The Florida Scrub-jay is the only bird endemic to the state of Florida, and is entirely restricted to pyrogenic xeric oak scrublands. The species is listed as Threatened, and all populations throughout the state are in decline. The major causes of decline is habitat modification due to development and fire suppression. Preservation and proper fire management is crucial for the continued survival of the species. The territories of three families of Florida Scrub-jays at Savannas Preserve State Park were delineated, and the area calculated using 100% MVCP analysis and compared to work previously published by Cowan (2005).

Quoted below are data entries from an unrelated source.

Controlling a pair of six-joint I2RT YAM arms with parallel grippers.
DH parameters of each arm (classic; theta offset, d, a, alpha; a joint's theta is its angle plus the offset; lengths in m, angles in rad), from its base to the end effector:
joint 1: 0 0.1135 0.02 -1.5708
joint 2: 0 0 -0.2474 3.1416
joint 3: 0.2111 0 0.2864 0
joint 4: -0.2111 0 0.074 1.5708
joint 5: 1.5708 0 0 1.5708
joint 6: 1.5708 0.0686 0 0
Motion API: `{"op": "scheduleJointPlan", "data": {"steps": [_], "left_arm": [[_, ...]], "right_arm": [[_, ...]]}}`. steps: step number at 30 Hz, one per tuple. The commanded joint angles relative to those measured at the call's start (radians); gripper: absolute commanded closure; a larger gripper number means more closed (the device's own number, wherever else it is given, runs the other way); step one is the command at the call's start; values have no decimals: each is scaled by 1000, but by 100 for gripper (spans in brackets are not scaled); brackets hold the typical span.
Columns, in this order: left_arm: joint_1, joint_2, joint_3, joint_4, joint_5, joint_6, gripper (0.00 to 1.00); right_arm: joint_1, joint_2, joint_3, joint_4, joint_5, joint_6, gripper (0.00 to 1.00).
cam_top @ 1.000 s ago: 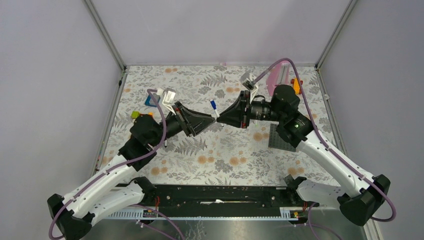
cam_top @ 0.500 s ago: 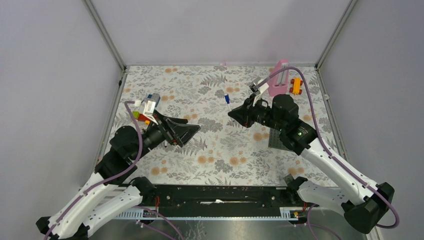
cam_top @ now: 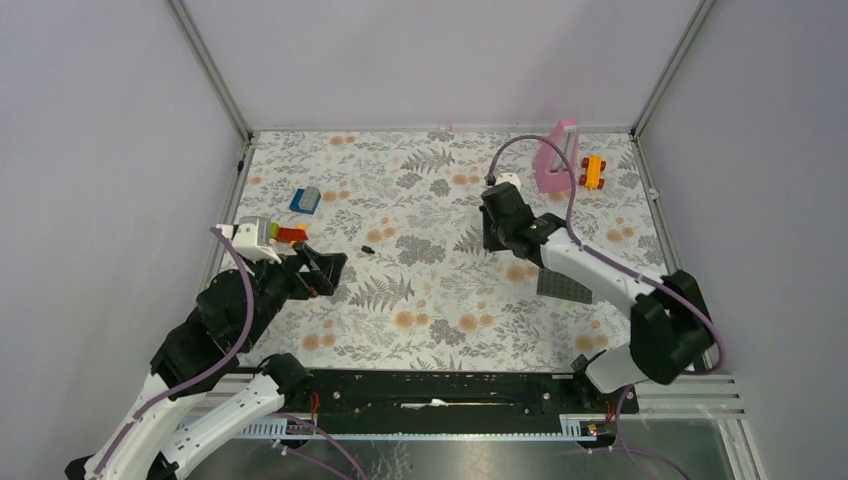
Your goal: Insert the pens into the pen caps
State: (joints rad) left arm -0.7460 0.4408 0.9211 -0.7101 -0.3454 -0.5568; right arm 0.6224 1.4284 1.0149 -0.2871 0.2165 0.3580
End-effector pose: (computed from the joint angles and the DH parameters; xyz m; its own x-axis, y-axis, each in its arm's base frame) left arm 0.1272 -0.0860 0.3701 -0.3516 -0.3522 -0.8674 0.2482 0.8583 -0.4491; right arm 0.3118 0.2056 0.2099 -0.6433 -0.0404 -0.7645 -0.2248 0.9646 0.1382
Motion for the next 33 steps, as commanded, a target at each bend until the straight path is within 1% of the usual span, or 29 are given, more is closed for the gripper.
{"op": "scheduleJointPlan", "data": {"steps": [1,6,11,14,20,22,25,29,32,33], "left_arm": [[-2,-48,-28,-74,-133,7,1],[-3,-82,-84,-36,-134,2,1],[-2,-87,-99,-38,-174,-10,1],[-1,-93,-104,-37,-185,-10,1],[0,-101,-114,-25,-190,4,1],[-1,-104,-116,-24,-192,7,1],[-1,-107,-119,-19,-192,12,1],[0,-107,-119,-19,-190,13,1],[1,-108,-120,-18,-191,14,1],[1,-106,-120,-17,-192,14,1]], "right_arm": [[-35,156,131,-57,184,71,100],[-51,379,270,-135,241,83,100],[-78,535,392,-210,249,88,100],[-92,568,431,-226,257,90,99],[-119,627,472,-246,225,89,86],[-125,645,488,-258,207,84,85],[-134,666,508,-271,187,82,80],[-144,677,513,-272,155,75,77],[-145,674,510,-273,143,72,72],[-146,673,508,-272,135,69,69]]}}
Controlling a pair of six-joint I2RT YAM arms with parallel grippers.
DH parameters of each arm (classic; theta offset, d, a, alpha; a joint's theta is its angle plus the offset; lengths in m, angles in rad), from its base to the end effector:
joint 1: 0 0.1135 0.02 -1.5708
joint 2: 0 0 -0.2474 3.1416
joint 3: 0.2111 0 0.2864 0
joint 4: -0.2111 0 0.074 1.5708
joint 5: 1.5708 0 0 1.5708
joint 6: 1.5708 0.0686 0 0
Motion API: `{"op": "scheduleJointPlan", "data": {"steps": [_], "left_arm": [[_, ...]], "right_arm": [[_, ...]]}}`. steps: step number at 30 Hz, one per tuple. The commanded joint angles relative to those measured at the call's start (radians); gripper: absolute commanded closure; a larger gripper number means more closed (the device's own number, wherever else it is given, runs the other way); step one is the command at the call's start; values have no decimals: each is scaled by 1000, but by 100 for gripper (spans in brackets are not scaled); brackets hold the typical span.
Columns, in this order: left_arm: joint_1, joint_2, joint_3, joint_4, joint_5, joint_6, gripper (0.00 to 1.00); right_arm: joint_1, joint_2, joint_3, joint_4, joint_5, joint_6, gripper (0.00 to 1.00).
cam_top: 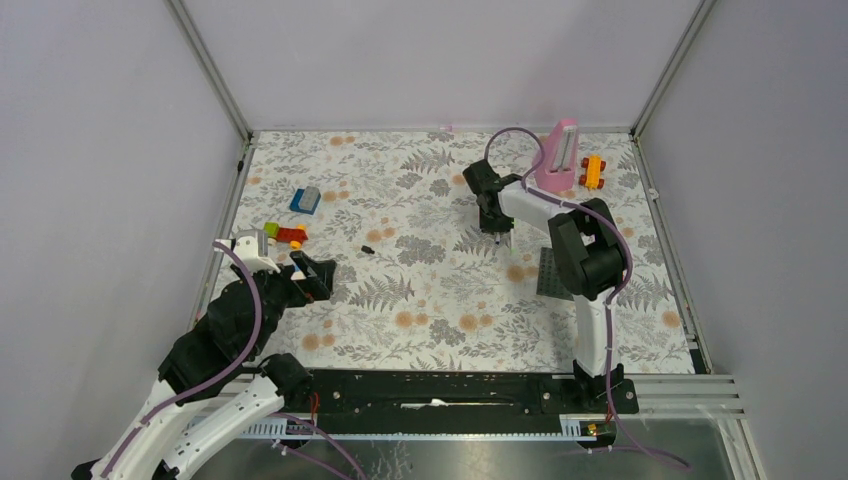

The results of this study show that Savannas Preserve State Park oak scrub habitat is rapidly deteriorating, but that aggressive fire management can restore the scrub to optimal Florida Scrub-jay habitat.

Peter Steele
Memory for Events: When does distraction make a difference?
Advisor: Julie Earles

Eyewitness testimony can make or break a court case and is taken into account by jurors much more heavily than circumstantial evidence (Loftus 1988).  What this study attempted to assess was the degree of accuracy of eyewitness testimony, particularly of two different groups, college-age students and older adults.  In this experiment, both groups viewed a series of video clips of female actors performing simple actions.  After a three week gap for college students and a one week gap for older adults, both groups returned to view another series of video clips and were asked if they saw each actor/action pair the previous session.  The college students were also distracted either while initially watching the videos or while remembering if they had seen them.  Older adult data are still being gathered, but they are hypothesized to test similarly to college students being distracted while watching the videos for the first time.

Tara Sycz, Peter Steele
Memory and Aging: Familiar Actor Photos
Advisor: Dr. Julie Earles, Dr. Alan Kersten

Older adults have been shown to have a decreased ability to remember associations of actors and actions. After initially viewing videos of an actor completing an action will the presentation of photos of familiar actors help them to later recall the association between actor and action? We tested this by presenting the older adults with a set of events and later showing them photographs of some of the actors they are familiar with. The older adults were then asked to remember which actor performed which action one week later. Data for younger adults shows that they are better able to remember associations between the actor and the action after viewing photos of actors they are familiar with. We predicted that this effect would magnify for older adults. The familiarity gained through exposure should help the older adults to accurately remember which actors performed which actions.

Andrea Thomasson
Demographics of Gopher Tortoises (gopherus polyphemus) affected with Upper Respiratory Tract Disease in a South Florida Community
Advisor: Dr. Jon Moore

Upper Respiratory Tract Disease (URTD) is a serious illness that has affected several Gopher Tortoise populations; here in the Abacoa Greenway, Jupiter FL. This debilitating disease is very contagious and results in runny nose, lethargy, watery eyes, anorexia, and even death among this protected species. For this study, several gopher tortoises were tested for the antibody present in the blood if the tortoise is a carrier of  the mycoplasma agassazii, which is known to cause URTD. These results were then compared to that of a previous study, and it was determined if URTD has become a larger epidemic within this particular population, or if the tortoises have found a way to “cure” themselves of this disease- indicated by previously sick tortoises’ now testing negative for the antibody.   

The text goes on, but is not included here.